EXERCISE DESCRIPTION
Each line of the listing below containing the word "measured" should be returned.

··· SUPPLIED MATERIAL

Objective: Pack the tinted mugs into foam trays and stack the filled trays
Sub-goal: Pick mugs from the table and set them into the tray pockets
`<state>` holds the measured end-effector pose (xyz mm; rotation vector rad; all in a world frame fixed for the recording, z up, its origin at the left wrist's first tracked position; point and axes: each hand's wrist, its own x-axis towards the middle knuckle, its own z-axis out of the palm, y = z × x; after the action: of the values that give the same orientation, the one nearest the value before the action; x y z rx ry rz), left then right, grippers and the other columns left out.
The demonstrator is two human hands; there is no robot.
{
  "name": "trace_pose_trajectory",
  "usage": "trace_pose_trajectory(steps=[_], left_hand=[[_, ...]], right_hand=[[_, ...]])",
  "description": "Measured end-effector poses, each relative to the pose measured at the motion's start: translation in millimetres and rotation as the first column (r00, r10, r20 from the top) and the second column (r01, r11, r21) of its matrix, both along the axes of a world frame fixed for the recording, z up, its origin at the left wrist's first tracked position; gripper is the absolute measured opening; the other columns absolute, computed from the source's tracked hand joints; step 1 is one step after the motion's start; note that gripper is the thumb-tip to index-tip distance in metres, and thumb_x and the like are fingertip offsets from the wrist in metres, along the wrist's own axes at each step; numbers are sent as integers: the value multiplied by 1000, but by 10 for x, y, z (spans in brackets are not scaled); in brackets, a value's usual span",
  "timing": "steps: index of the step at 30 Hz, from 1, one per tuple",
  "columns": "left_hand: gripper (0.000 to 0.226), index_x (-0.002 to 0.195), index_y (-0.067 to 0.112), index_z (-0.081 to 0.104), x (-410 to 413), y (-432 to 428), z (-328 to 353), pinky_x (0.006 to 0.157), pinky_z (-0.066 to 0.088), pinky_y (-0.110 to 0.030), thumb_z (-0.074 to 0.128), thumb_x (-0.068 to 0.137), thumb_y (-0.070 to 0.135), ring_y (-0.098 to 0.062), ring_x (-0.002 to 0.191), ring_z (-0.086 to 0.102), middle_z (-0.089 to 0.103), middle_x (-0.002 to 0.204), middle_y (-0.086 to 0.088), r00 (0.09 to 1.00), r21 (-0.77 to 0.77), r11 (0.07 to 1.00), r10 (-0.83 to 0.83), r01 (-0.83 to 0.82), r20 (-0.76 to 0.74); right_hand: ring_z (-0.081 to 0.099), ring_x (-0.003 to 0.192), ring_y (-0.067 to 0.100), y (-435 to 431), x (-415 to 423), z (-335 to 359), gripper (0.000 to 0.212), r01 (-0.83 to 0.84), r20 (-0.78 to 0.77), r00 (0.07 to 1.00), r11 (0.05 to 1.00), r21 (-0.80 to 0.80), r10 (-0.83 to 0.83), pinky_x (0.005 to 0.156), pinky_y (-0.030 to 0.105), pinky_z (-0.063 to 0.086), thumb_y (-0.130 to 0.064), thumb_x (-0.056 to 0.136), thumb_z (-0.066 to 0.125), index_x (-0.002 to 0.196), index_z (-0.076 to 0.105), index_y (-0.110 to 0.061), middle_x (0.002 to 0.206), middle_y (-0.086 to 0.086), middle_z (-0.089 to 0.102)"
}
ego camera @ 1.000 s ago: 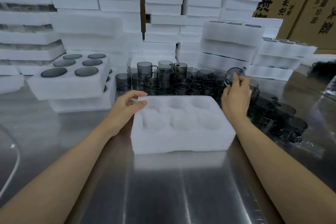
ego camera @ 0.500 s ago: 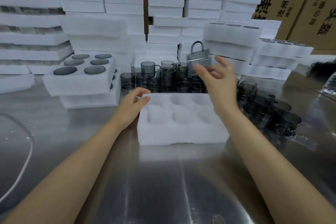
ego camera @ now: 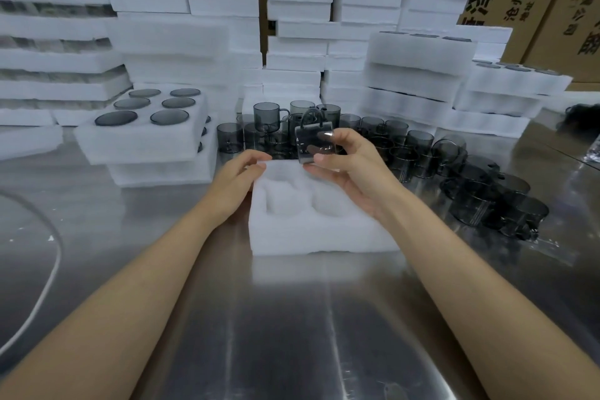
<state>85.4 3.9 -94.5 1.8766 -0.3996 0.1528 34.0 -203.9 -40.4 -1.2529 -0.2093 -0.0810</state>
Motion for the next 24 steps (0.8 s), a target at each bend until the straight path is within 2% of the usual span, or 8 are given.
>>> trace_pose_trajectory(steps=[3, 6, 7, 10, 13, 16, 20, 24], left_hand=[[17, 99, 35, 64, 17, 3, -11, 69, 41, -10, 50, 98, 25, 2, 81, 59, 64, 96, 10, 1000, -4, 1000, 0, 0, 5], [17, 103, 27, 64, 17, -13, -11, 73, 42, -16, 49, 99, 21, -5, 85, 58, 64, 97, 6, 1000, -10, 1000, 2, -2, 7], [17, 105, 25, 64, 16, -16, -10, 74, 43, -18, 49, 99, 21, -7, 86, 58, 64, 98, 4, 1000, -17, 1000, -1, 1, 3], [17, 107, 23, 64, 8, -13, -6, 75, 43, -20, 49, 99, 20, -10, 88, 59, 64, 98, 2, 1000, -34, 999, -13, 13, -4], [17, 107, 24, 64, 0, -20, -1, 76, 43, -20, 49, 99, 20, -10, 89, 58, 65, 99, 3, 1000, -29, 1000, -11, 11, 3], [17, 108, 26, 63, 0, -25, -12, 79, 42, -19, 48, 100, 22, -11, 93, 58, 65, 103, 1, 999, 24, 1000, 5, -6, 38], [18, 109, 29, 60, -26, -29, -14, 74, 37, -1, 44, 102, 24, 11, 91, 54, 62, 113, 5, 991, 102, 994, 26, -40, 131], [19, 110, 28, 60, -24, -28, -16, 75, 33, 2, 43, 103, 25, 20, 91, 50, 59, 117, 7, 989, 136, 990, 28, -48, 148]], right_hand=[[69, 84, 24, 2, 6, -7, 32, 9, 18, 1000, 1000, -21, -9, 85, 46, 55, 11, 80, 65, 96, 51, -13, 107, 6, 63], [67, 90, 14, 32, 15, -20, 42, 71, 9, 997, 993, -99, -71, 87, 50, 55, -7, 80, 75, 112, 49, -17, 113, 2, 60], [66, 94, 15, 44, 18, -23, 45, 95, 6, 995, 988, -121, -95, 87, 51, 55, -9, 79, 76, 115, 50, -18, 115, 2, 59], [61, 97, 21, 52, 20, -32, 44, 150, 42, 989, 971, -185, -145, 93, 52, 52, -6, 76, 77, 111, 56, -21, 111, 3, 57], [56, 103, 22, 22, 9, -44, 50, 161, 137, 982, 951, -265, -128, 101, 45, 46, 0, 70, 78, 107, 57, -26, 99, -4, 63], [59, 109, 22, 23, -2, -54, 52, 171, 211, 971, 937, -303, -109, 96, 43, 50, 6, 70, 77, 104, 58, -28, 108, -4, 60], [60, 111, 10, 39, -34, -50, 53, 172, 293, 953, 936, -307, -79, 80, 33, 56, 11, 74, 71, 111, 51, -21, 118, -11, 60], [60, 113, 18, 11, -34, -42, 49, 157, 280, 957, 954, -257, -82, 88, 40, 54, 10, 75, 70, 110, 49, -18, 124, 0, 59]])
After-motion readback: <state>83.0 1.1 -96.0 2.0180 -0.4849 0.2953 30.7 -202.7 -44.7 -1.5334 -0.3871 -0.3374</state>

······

EXERCISE RESPONSE
`<state>` holds the measured end-effector pose (xyz mm; rotation vector rad; all in a world frame fixed for the recording, z up, its origin at the left wrist's first tracked position; point and axes: each hand's wrist, its own x-axis towards the middle knuckle, its own z-axis out of the palm, y = z × x; after the action: of the values that give the same orientation, the one nearest the value before the action; x y z rx ry rz), left then right, grippers and the other columns left out.
  "description": "Measured end-effector poses, each relative to the pose measured at the motion's start: translation in millimetres and rotation as the first column (r00, r10, r20 from the top) and the second column (r01, r11, r21) of its matrix, both along the axes of a world frame fixed for the recording, z up, its origin at the left wrist's first tracked position; gripper is the absolute measured opening; the other columns absolute, computed from the source's tracked hand joints; step 1 is one step after the motion's start; note that gripper is the thumb-tip to index-tip distance in metres, and thumb_x and the like are fingertip offsets from the wrist in metres, along the wrist's own axes at each step; numbers are sent as integers: the value multiplied by 1000, but by 10 for x, y, z (spans in brackets are not scaled); in brackets, a value's usual span",

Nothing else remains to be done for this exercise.